D: Ci siamo conosciuti al Blackn[è]ss fest. Nel tuo intervento con Lina Simons avete detto molte cose. Lina per esempio ha detto "lasciateci fare solo gli artisti" ma al tempo stesso l'arte e la musica servono anche come forma di veicolo di un messaggio politico. Tu cosa ne pensi? È così? Ne senti il bisogno?

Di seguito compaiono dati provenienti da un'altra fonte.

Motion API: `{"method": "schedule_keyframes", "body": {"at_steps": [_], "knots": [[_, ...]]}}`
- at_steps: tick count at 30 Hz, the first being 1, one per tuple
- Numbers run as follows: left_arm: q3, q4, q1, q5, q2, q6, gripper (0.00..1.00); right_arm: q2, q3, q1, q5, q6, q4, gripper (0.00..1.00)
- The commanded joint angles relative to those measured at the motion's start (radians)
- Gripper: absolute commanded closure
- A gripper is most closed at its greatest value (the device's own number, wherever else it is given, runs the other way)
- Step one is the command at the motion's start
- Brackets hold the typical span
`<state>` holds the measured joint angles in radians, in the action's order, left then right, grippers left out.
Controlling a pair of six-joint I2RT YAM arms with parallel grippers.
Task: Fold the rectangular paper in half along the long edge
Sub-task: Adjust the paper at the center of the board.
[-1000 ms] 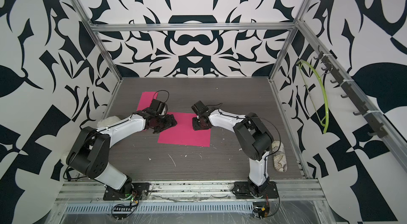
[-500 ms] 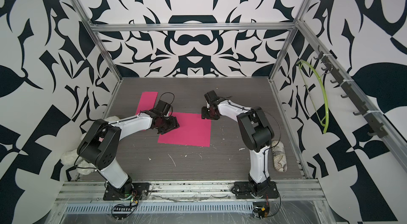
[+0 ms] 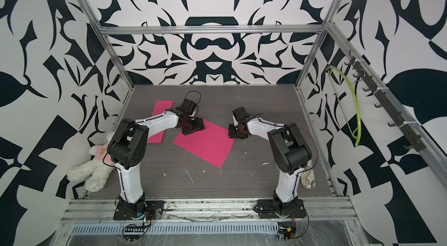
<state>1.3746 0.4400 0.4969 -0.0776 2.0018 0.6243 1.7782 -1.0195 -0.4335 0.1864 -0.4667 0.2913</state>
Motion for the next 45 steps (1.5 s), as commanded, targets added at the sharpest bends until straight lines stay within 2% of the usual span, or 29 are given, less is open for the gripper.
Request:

R: Sono d'accordo con Lina, lasciateci fare gli artisti. Ho notato spesso che le persone che mi chiedevano il feat, volevano che facessimo il pezzo sul razzismo e a me ha dato un po' fastidio dopo un po' perché era come se ti relegassero in una scatola. Tu sei quello e devi parlare di quello. È una cosa che mi infastidisce e per questo nei miei primi lavori ho evitato di parlare di razzismo, anche solo di dire la parola razzismo. Io vengo dal Veneto, quindi è una situazione strana. C'è sicuramente un'eredità leghista ma io non credo che ci credano davvero. Penso che si siano automatizzati. In generale, soprattutto nella musica, non volevo che fossi relegato solo a quello. Allo stesso tempo, penso che il messaggio sia importante da dare. Nella canzone "Come LVI", prendo in giro i loro stereotipi, le loro cazzate e per me quello è un modo intelligente di protestare. Non mi sto lamentando, mi sto divertendo. Sto facendo la mia musica, le mie canzoni e sto veicolando in modo intelligente un messaggio, attraverso la provocazione. 

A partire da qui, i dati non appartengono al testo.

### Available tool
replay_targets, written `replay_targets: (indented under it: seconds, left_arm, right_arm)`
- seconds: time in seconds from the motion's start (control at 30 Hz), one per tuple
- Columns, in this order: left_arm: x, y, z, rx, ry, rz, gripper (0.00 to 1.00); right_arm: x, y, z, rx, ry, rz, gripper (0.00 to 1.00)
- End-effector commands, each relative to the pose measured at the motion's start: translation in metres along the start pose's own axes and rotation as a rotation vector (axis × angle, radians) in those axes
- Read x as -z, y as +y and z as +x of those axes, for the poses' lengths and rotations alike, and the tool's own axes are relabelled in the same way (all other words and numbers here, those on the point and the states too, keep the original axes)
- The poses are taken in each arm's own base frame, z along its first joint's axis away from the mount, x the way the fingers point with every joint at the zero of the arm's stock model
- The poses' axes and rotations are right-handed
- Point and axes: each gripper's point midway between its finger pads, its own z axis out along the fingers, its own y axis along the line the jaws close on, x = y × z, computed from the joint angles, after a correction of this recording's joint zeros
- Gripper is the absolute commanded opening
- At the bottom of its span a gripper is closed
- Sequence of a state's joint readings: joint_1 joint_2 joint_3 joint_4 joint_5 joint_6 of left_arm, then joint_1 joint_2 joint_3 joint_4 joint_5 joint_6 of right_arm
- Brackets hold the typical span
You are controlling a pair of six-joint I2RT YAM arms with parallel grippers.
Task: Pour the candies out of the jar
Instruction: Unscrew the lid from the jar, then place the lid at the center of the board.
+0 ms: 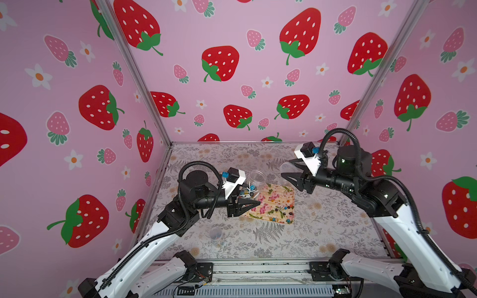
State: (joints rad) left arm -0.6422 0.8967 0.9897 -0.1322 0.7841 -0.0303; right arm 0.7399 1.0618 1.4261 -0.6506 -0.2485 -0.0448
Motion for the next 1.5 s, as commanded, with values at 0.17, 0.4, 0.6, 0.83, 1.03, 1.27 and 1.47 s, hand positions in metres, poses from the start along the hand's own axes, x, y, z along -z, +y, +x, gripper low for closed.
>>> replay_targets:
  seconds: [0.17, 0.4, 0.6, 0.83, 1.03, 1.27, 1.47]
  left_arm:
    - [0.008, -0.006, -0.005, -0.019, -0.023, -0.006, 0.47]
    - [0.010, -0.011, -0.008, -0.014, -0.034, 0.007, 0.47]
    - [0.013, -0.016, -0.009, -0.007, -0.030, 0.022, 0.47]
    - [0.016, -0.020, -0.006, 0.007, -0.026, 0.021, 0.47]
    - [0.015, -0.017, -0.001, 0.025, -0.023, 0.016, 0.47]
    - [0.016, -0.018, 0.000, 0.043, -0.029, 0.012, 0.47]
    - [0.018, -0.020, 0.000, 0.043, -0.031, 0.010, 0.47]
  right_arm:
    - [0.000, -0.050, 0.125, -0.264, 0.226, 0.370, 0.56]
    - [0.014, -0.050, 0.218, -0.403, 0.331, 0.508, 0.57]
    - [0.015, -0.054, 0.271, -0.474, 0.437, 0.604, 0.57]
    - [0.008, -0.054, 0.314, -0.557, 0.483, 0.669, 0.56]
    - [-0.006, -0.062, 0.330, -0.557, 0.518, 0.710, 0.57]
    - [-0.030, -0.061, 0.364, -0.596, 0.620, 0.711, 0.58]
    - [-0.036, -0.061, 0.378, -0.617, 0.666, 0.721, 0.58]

D: Roy di 10 anni fa. E Roy di oggi. Quanto sei cambiato? 

R: Come artista sono contento perché il Roy di 10 anni fa non avrebbe mai fatto e scritto le cose su cui sto lavorando oggi. Diciamo che ho anche imparato a conoscere di più la mia voce, quindi ho imparato anche a conoscere più me stesso. A livello personale, ho perso un po' di istinto e di spericolatezza che avevo prima.. ero davvero una testa calda! 

D: Parliamo sempre di diritti. Essere artista indipendente. Cosa vuol dire? E con chi collabori? 

R: Essere indipendenti vuol dire che un po' devi saper fare tutto o almeno farti un'idea generale di qual è la filiera. Internet è un'arma a doppio taglio. Da una parte hai più visibilità, dall'altra ogni giorno ci sono persone che creano contenuti. Sono molto istintivo e seguo il mio umore, in genere scambio brani e idee con un mio amico, ci lavoriamo a più riprese e poi porto tutto a un altro mio amico per la fase di finalizzazione. Mi piacciono diversi mood e generi, quindi lavoro con diverse persone che mi danno stimoli tutti diversi. Quindi per me un pezzo è il frutto del lavoro di tante persone. Con il gruppo Equipe 54, il nostro metodo è ritrovarsi in una stanza e fare tutto insieme. Dalla scrittura alla melodia, al concetto. Mi piace anche scrivere molto. Dipende sempre dal progetto e da cosa vuoi esprimere. 

D: Sogni e progetti nel cassetto (se si possono dire). 

R: Vorrei poter continuare a lavorare con persone e artisti che fanno parte della mia rete. C'è un album in lavorazione che uscirà a breve e diciamo che quello che uscirà si potrà definire nuovo blues.